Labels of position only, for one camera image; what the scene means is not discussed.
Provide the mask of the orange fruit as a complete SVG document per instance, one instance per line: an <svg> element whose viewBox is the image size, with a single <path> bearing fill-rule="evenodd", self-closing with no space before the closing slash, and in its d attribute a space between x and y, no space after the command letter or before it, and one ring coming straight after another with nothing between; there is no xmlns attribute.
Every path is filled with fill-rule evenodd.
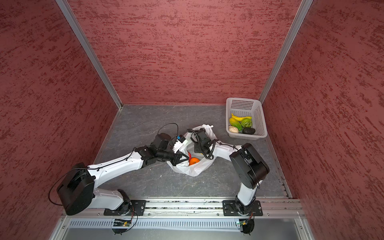
<svg viewBox="0 0 384 240"><path fill-rule="evenodd" d="M191 159L189 159L189 166L192 166L192 165L194 165L194 164L197 164L197 163L199 163L201 160L200 159L198 159L198 158L191 158Z"/></svg>

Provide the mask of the green fruit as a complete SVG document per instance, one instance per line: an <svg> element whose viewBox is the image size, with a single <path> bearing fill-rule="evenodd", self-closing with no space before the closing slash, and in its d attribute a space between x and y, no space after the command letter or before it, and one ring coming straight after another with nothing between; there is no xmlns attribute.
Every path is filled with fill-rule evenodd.
<svg viewBox="0 0 384 240"><path fill-rule="evenodd" d="M236 119L234 118L230 118L229 119L229 123L231 126L235 127L238 129L239 132L241 132L243 130L243 126L241 125L241 123L239 121L237 121Z"/></svg>

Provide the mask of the aluminium corner post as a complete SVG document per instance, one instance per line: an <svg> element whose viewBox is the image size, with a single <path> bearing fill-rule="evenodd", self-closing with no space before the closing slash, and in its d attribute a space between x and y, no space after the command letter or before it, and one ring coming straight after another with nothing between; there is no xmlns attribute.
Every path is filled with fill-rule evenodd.
<svg viewBox="0 0 384 240"><path fill-rule="evenodd" d="M303 21L313 3L313 0L302 0L301 4L299 5L298 11L294 17L294 20L290 26L290 29L287 33L287 36L283 42L283 45L281 47L281 50L278 54L278 57L276 59L276 62L271 70L271 73L266 81L265 87L259 97L259 101L263 104L266 100L268 93L280 71L280 68L282 67L284 60L300 30L301 25L303 24Z"/></svg>
<svg viewBox="0 0 384 240"><path fill-rule="evenodd" d="M118 96L117 91L113 87L113 84L111 83L106 71L104 70L104 68L103 68L101 62L99 61L95 51L93 50L88 38L86 37L86 34L82 30L80 23L76 19L75 14L73 13L68 1L56 0L56 3L58 4L61 12L63 13L63 15L66 18L67 22L69 23L71 29L73 30L75 36L77 37L78 41L80 42L81 46L83 47L86 55L88 56L92 65L94 66L95 70L97 71L97 73L98 73L99 77L101 78L103 84L105 85L107 91L109 92L110 96L112 97L113 101L115 102L118 110L121 111L124 104L121 101L120 97Z"/></svg>

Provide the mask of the beige round fruit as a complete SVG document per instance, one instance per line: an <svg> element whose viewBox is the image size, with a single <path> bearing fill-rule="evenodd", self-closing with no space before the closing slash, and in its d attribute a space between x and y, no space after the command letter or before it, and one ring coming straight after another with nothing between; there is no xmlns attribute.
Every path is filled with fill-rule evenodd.
<svg viewBox="0 0 384 240"><path fill-rule="evenodd" d="M229 126L229 131L231 133L239 133L239 129L237 127L234 127L234 126Z"/></svg>

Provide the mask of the dark avocado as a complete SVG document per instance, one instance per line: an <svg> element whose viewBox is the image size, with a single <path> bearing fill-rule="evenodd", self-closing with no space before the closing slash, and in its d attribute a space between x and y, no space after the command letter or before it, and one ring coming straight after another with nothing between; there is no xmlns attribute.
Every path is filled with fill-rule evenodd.
<svg viewBox="0 0 384 240"><path fill-rule="evenodd" d="M254 135L256 132L253 128L243 128L242 133L246 135Z"/></svg>

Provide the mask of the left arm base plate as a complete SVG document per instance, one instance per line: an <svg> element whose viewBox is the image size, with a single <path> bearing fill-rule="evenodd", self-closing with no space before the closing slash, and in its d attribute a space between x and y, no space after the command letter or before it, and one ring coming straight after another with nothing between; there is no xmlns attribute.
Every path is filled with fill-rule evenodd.
<svg viewBox="0 0 384 240"><path fill-rule="evenodd" d="M142 216L146 208L146 200L131 200L129 203L124 201L116 210L104 210L104 216Z"/></svg>

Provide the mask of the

□ □ □ □ □

* **ASSIGNMENT**
Reproduce the entries exactly, but only from their first line to the line holding "Provide the mask of the orange", with that last line kept.

* **ANSWER SPACE**
Labels of position only, for one camera image; what the scene means is not discussed.
Provide the mask of the orange fruit as a complete SVG document per instance, one instance per line: an <svg> element whose viewBox is the image size, with a single <path> bearing fill-rule="evenodd", self-closing with no space before the closing slash, and in its d attribute a space between x and y, no space after the command letter or before it, and one ring coming straight after another with nothing between; there is no xmlns attribute.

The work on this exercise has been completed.